Хизи посматривала на Шелду, выискивая в его внешности какие-нибудь признаки его истинной природы. Неужели Перкар прав? Может быть, это он от нее и скрывал? Хизи попыталась в точности вспомнить, что ей сказал Перкар, но не смогла: тогда в ее мыслях царила путаница, она была слишком потрясена падением и гибелью Гана.

Так это все-таки был он. Хизи стиснула зубы при этой мысли. Она не может сейчас позволить себе думать о Гане. Не может. Она должна сдержать боль сердца еще на день; потом можно будет позволить скорби поглотить ее. И она способна на такое. Нужно обдумать неотложные и очень важные дела.

Хизи снова оглянулась на Шелду, стараясь понять, какая связь может существовать между богом-Вороном и двумя нолийскими аристократами. В этот момент поток внезапно превратился в фонтан из тины и водяных брызг. Всадники, которые оказались ближе всех к берегу, были отброшены этим взрывом, даже сам Шелду не удержался на своем взвившемся на дыбы скакуне. Хизи смотрела, разинув рот, на то, что открылось ее глазам.

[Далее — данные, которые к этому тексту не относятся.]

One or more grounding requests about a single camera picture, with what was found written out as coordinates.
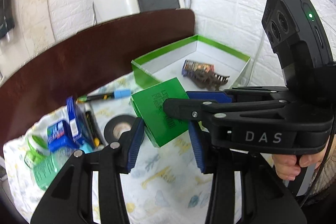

Верхняя часть существа походила на сморщенную саламандру, серовато-черную, с маленькими глазками и торчащими по сторонам головы жабрами, похожими на перистые рога. Тварь прыгала на задних ногах, похожих на человеческие, хотя передние конечности были короткопалыми лапами земноводного. Беззубая пасть, в которой легко поместился бы человек, была широко открыта.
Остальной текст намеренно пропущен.